Chove. Nina e eu observamos a chuva pela janela. Nós duas queremos passear mas precisamos admitir que está até que relativamente agradável. O barulho da água no vidro, a temperatura amena e o quase silêncio urbano nos contagiam e nos acalmam. Ela me olha com doçura. Difícil dizer quem resgatou quem. Nina já me salvou algumas vezes, só nessa semana.
Tenho vontade de me mudar, de mudar a casa, o cabelo, a cara, a vida. Talvez seja aquela vibe que às vezes falamos, que algumas pessoas fazem terapia para lidar com as pessoas que não fazem terapia. Talvez eu queira mudar para conviver com as pessoas que não mudam. Isso ou a falta de portaria, não estou certa.
Exercito um dos meus passatempos favoritos: olhar anúncios de imóveis que eu não posso pagar e que, salvo algo realmente inusitado, jamais poderei. Imagino a vida daquelas pessoas. Que gente mora num lugar desses? O que comem? Como andam na cidade? Andam na cidade? Como se reproduzem? Transam? Para mim, é mais ou menos como um estudo de cenografia para o NatGeo.
Minha família não tem minas de esmeraldas na África do Sul, mas dá pra entender querer morar em Marte.
Lembro da frase do Quintana: “viajar é mudar o cenário da solidão”. Penso que Marte pode não ser uma boa ideia, afinal.
Talvez seja só um reflexo da época natalina, esse inferno astral dos ateus, mas o fato é que ando como quem quer ficar, fico como quem quer mudar.
Leio um TCC do qual serei banca, ótimo. É de Letras, sobre poesia. Dá vontade de (voltar a) escrever poemas. Vou sentar olhando para a parede e ajoelhada no milho até passar. Quem precisa de poesia numa hora dessas? Bem, todo mundo. Não, não. Espera passar. Vai passar.
Abro um agrado para a Nina e um vinho para mim. O efeito é, mais ou menos, o mesmo. Não, engraçadinho, não estou abanando o rabo. Ainda.
Lembrei de uma série maravilhosa no tubo, intitulada My drunk kitchen. Dependendo de como esse vinho for, talvez eu faça, sei lá, deixa eu ver o que tem de ingredientes na casa. Ah, claro, farei um lamen.
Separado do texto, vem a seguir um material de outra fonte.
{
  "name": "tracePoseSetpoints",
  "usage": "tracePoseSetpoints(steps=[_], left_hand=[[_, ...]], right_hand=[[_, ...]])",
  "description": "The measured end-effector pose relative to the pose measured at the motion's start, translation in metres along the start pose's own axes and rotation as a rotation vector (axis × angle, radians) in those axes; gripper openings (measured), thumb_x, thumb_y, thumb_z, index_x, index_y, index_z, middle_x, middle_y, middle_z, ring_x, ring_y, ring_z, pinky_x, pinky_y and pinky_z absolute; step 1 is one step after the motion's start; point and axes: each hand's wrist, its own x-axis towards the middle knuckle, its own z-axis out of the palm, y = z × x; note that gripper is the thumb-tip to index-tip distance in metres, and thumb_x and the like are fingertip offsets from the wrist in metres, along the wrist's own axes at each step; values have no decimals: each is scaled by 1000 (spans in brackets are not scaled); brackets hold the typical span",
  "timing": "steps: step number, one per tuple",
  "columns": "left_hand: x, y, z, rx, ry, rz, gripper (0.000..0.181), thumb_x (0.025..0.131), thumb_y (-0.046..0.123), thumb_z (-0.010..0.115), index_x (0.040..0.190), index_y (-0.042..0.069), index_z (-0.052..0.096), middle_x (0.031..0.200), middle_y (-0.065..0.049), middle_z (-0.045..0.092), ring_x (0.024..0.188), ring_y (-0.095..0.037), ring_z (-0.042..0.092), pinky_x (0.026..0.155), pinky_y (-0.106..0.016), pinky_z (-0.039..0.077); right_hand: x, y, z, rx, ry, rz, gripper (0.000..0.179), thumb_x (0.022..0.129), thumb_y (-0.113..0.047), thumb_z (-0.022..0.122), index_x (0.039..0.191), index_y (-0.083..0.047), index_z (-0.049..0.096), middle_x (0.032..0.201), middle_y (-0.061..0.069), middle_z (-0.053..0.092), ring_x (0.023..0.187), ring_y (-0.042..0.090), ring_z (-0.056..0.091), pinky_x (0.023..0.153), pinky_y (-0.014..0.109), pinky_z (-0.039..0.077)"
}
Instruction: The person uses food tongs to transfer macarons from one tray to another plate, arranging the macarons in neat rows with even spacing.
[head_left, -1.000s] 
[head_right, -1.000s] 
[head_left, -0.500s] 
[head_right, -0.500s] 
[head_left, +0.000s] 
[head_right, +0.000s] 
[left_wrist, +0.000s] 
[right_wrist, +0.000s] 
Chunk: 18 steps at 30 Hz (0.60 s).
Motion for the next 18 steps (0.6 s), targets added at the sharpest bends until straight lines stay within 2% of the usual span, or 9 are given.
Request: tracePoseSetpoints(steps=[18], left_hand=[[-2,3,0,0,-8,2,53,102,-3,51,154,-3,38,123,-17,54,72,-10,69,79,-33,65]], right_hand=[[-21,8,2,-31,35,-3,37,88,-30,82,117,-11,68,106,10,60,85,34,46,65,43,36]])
Por falar em lamen, esses dias fomos, filho e eu, passear na Liberdade, aqui em São Paulo. É um bairro incrível do tipo quero visitar mas não morar. Imagina só, eu velhinha, aquele monte de ladeira, cruz credo.
Penso em mudança novamente e olho para a Nina. Precisa ser um lugar bom para cachorros. Bastante canteiros em volta, uns pombos aqui e ali, um boteco de esquina que aceite quadrúpedes como fregueses. De preferência, um lugar com parque perto para uma bolinha, cheirar um bumbum, essas coisas essenciais da vida.
Não tem nem um ano e eu não queria cachorro. Sou uma pessoa coerente assim, com opiniões fortes e imutáveis. Dane-se. Quem faz sentido é soldado.
Volto para o site de apartamentos inalcançáveis e coloco como busca “coberturas”. Eu não posso pagar, mas Nina merece um terraço para chamar de seu.
E, em um intervalo de tempo de mais ou menos 40 minutos, eu já morei em Marte, em outra cidade, na praia, no campo, em outros bairros, em casas, apartamentos, coberturas.
Parou de chover. Vamos lá cheirar uns bumbuns, Nina e eu.
Nina sorri. Temos, afinal, minas de esmeraldas.
Nina concorda com tudo. Eu sei, ela me disse.